(Recorded data)
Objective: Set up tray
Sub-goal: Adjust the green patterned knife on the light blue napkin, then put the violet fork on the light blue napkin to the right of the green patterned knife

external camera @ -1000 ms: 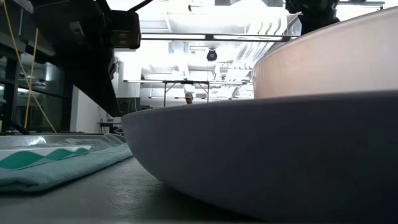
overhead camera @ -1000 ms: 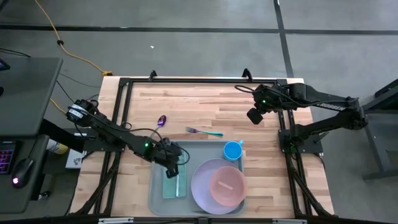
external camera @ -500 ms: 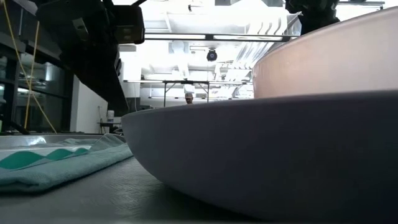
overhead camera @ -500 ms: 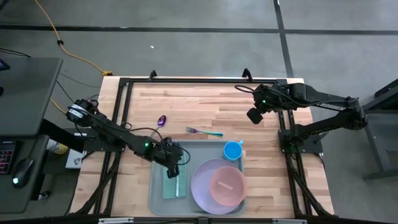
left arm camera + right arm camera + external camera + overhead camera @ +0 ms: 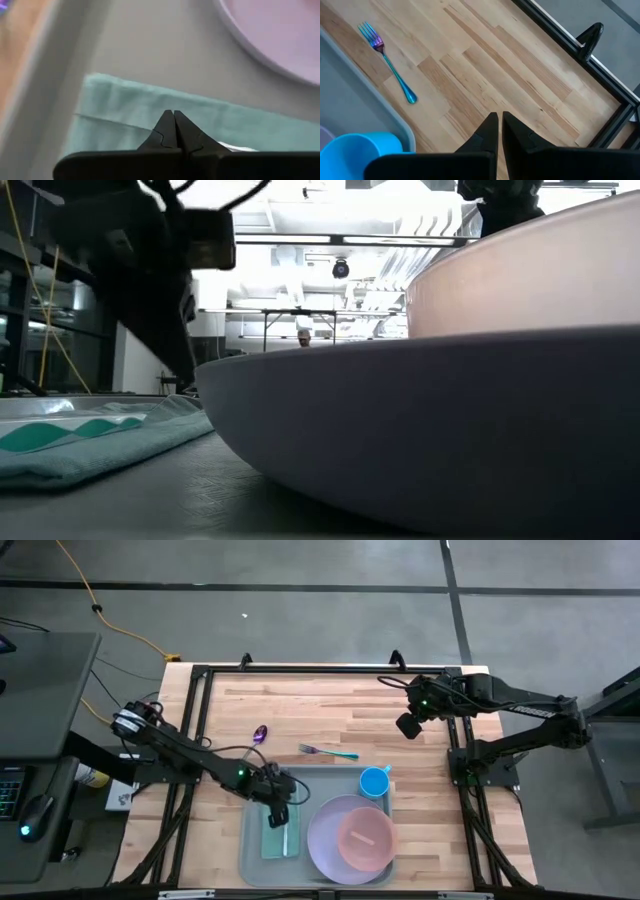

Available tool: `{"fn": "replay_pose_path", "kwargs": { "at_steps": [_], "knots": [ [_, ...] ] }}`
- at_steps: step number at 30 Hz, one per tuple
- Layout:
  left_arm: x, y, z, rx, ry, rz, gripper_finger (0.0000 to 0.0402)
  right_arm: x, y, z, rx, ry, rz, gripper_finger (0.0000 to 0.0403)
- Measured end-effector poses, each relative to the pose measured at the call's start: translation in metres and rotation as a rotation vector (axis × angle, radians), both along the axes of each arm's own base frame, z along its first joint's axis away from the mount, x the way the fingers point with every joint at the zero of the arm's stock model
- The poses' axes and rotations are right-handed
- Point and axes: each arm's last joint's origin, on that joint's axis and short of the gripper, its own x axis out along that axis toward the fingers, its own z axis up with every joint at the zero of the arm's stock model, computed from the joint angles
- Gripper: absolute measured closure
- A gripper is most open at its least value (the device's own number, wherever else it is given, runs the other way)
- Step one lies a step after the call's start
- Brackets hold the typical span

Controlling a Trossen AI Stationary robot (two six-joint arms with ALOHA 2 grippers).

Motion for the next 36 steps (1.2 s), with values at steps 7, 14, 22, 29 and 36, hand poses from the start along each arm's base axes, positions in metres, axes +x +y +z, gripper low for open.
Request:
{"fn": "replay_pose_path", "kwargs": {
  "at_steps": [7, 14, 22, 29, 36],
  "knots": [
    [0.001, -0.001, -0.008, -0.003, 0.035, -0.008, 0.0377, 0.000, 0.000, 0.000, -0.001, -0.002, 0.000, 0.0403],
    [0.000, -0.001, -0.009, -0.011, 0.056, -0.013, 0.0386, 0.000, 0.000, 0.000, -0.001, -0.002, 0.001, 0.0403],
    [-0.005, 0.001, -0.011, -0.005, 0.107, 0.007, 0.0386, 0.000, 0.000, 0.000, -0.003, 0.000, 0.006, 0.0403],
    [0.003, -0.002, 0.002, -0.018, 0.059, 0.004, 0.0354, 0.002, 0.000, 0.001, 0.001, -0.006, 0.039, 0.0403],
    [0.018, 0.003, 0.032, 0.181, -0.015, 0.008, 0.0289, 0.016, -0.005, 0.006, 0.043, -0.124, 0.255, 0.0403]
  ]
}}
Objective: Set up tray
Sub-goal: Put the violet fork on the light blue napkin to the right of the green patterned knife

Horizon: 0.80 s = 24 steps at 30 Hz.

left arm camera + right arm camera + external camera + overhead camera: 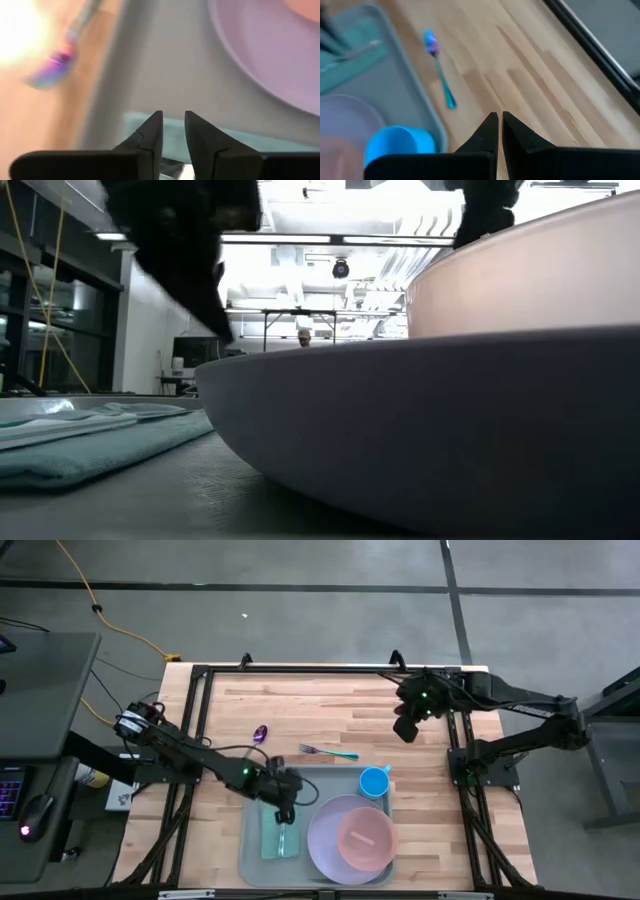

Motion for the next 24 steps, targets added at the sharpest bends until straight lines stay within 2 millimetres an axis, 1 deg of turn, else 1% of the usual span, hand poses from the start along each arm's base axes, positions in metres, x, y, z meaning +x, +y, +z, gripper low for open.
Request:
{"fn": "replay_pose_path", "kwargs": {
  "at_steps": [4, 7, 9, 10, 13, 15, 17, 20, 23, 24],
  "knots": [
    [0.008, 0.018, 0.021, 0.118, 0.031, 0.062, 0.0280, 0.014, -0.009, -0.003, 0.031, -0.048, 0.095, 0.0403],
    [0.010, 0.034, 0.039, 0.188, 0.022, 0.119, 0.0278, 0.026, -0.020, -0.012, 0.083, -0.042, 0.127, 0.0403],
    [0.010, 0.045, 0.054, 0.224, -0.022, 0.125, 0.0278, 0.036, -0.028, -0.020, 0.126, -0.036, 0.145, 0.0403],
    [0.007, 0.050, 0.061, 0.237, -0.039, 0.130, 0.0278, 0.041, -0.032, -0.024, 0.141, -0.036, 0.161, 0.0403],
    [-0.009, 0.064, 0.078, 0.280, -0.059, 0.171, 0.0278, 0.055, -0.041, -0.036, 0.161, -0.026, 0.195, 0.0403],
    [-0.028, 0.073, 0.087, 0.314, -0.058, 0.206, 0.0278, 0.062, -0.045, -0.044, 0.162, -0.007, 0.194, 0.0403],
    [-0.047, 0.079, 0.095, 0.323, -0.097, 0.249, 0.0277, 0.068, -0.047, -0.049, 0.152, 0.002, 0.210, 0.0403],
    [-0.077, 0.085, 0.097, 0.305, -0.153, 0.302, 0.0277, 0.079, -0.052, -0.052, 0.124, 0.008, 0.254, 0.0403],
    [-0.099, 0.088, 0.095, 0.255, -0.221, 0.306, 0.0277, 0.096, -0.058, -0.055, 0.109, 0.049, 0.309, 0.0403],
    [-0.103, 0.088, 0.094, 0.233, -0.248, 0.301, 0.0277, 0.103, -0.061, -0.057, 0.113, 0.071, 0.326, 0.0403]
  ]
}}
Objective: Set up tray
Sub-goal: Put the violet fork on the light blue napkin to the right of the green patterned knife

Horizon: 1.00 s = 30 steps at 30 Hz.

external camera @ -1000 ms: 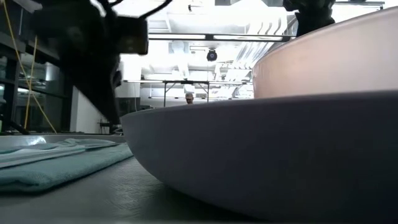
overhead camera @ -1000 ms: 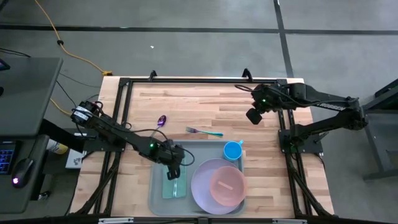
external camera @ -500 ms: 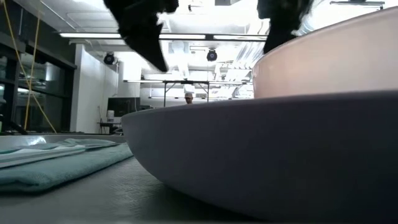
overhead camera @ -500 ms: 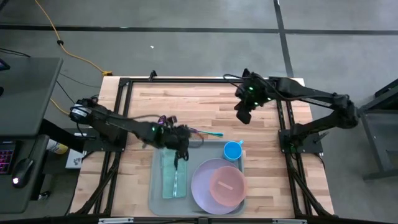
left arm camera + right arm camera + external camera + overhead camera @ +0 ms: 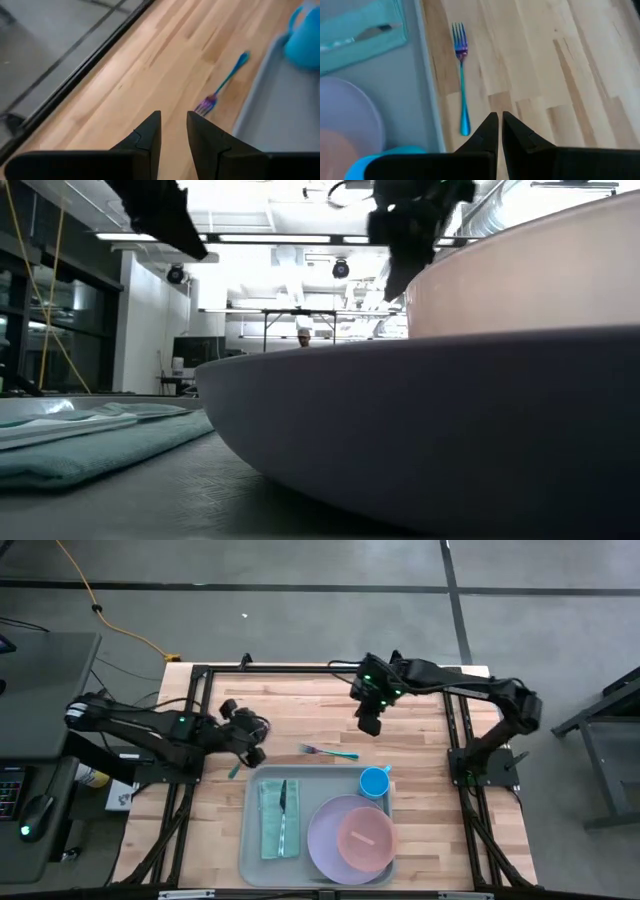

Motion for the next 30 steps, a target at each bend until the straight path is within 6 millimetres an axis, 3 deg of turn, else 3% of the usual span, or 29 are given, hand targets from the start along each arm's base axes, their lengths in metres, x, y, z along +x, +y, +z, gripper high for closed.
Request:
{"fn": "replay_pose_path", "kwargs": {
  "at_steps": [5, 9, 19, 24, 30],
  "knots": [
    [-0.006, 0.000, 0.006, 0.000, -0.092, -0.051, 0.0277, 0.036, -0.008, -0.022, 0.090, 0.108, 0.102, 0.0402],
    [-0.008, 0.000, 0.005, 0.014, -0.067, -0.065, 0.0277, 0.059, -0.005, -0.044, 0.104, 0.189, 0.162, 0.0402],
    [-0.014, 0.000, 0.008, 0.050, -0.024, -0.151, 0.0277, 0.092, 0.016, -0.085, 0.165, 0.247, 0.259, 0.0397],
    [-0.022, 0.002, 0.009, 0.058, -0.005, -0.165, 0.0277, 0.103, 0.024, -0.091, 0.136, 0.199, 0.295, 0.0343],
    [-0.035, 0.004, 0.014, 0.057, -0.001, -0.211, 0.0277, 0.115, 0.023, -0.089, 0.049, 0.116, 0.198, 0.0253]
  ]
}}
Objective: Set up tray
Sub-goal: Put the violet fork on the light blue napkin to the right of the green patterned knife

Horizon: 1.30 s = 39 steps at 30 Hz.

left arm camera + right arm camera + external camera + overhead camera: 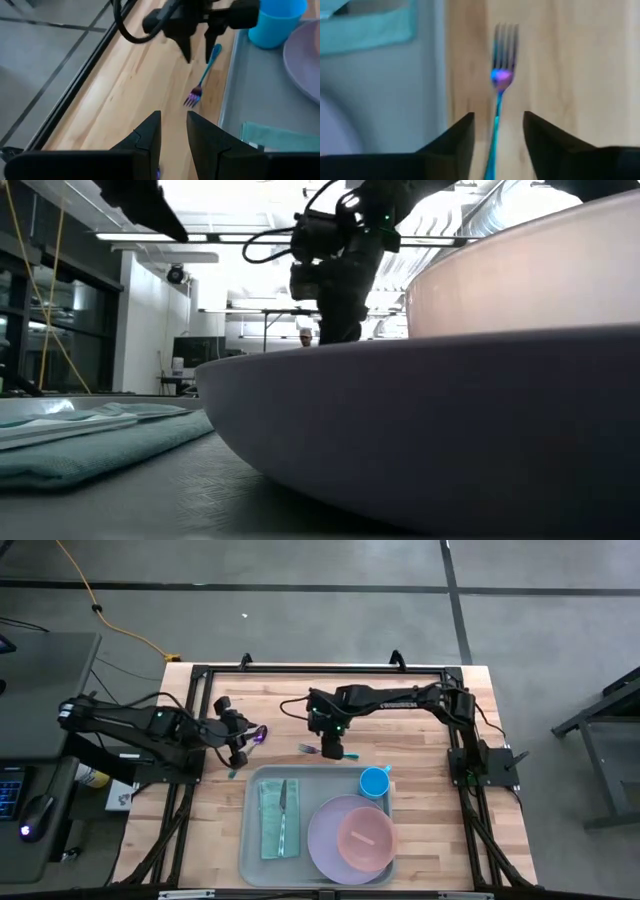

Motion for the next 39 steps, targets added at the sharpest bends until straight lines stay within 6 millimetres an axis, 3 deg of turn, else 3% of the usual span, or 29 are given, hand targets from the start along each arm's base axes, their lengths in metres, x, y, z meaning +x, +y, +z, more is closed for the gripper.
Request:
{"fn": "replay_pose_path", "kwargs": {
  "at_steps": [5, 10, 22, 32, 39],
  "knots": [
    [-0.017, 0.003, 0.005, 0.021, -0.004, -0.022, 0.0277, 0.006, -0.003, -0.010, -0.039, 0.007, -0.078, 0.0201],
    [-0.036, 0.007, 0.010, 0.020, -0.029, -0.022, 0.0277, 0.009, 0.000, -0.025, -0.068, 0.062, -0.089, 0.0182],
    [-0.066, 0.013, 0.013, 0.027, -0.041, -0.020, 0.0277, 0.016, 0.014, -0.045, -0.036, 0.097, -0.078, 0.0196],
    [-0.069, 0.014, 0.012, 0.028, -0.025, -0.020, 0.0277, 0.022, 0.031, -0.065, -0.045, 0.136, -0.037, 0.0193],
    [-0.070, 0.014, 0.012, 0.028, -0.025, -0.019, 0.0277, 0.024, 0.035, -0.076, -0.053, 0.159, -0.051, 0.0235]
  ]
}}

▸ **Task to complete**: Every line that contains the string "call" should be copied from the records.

▸ **Answer section**:
- Measured end-effector poses, each relative to the pose measured at the call's start: translation in metres and rotation as a rotation vector (axis × angle, radians), both along the axes of each arm's own base frame, z along its first joint's axis away from the mount, x the way the fingers point with every joint at the zero of the arm's stock model
- Step one lies a step after the call's start

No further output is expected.